かちゃりっと外から窓のカギを開けたエイリはさっとそれを開けて中へと侵入していく。
資料室らしいその部屋のドアへと素早く近づき、内側から鍵を開錠して廊下へと踊り出す。
特に何もない廊下。レンガ造りで簡素、けれどどこか懐かしみのある景観。根源的な懐古さ、そんなもので満たされた建造物。
迷うことなくエイリは進む。少女が目指しているのは建物内で最も大きな面積を占有しているガーレジ。その場所は外観からでも容易に窺い知ることができて、だから進むべき先もはっきりとしている。
「この先のはず……」
足音を殺して通路を進みながらエイリは小さな呟きを吐き落とす。内部が相当に複雑に入り組んでいない限りは少女の進路は正しいはずだ。確かにこの建物は機密事項の塊ではあるが、だとしても情報を盗み出して有用に活用することが出来る組織などこの街にはありはしない。よって情報保全のために複雑な機構を取り入れることは無意味。

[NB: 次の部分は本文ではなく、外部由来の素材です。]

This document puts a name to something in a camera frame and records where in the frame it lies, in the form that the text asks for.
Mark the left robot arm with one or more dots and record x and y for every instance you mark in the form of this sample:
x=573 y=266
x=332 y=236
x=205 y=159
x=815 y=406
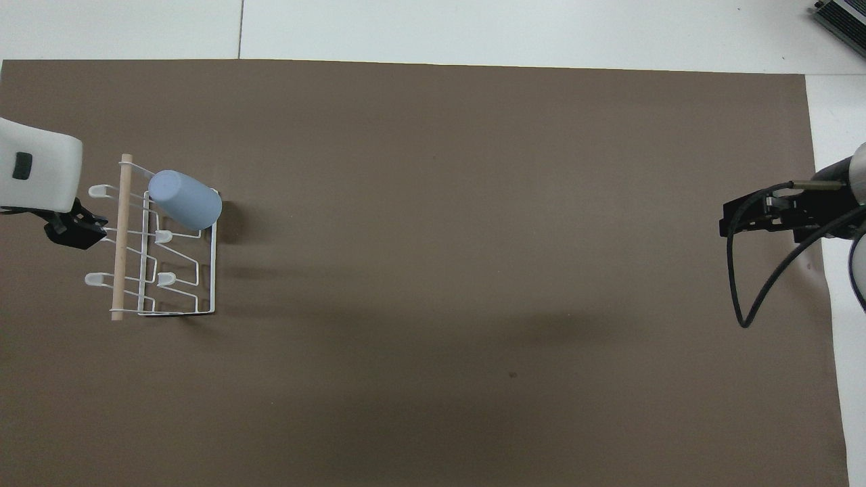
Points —
x=47 y=166

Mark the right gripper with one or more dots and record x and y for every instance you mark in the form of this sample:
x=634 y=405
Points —
x=829 y=210

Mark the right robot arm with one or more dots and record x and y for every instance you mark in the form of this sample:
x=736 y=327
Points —
x=860 y=169

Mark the light blue cup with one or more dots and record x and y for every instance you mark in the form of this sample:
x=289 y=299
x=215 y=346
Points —
x=186 y=198

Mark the grey ribbed metal box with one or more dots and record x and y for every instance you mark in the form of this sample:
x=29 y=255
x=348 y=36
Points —
x=844 y=20

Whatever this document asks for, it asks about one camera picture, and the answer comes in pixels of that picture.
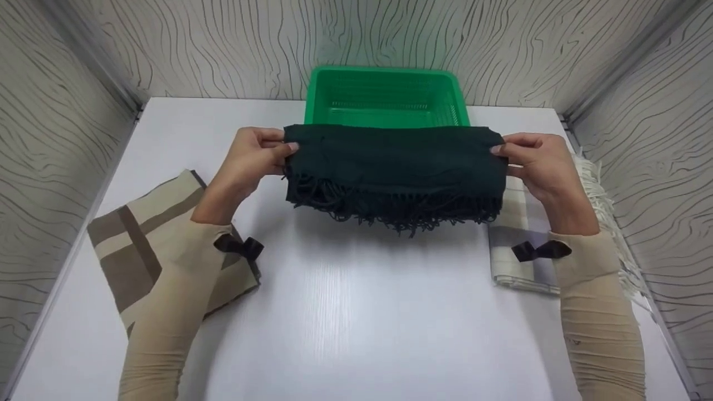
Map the beige brown checked scarf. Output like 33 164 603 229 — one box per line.
87 169 261 339

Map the dark green fringed scarf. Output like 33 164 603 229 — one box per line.
282 124 509 238

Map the person's left forearm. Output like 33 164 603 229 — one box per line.
118 221 246 401

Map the green plastic basket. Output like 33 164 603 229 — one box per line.
304 66 470 128

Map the person's left hand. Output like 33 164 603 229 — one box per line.
191 127 300 226

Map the black wrist band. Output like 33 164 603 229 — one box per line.
511 239 573 263
214 233 265 261

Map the person's right hand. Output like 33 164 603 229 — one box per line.
490 133 600 236

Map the person's right forearm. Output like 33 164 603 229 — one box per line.
548 229 647 401

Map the white grey fringed scarf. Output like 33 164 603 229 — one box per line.
488 154 652 312

以上のことからエイリはこの通路が素直な作りをしている、とそう断定する。
狭い通路を前後左右を警戒しながら進む。時刻が早いだけに職員はおらず、警備のものもいないがそれでも少女は警戒する。
不測の事態などいくらでも起こり得る、それはエイリにとって当たり前の教訓だ。
そしてそれを徹底的に勘定に入れていなかったがために、少女は親友を失った。
だから――――、
「やっぱりここは鍵が掛かってるよね」
通路を進み切ったエイリの前には白い扉。飾り気などない武骨な立ち姿にはある種の近親感を抱くほどだった。
手のひらを当てて、そのまま軽く音のならない程度に指で叩く。ひんやりとした冷たい感触と、有機的な柔らかい振動が同居しているようだった。
「材質は……、多分薄い金属板、それで覆った木材。厚みはかなりある……」
エイリが真っ先に考えたのはこのドアをシロツバキで斬り破るという方法。少女の
「これは、想定よりも大分厚いかな……」
扉の厚さは想定以上だった。数センチ、下手をしたら十センチに届くかもしれないほどに分厚い木材と金属のドア。何かがあった時のセーフティとしてはこれ以上ないくらい頑強な防備だ。
「まぁ妥当だよね」
何かがあったとき、とは機密保持以外の観点もある。むしろ設計目的上はそちらへの対応策の方がメインであるはずだ。
つまり旧文明の遺産と耐性エネルギーの研究時に発生する莫大なエネルギーを伴った事故。それに対応するための設備がこの建造物のあちこちに内蔵されていて、この分厚いドアもその一つだ。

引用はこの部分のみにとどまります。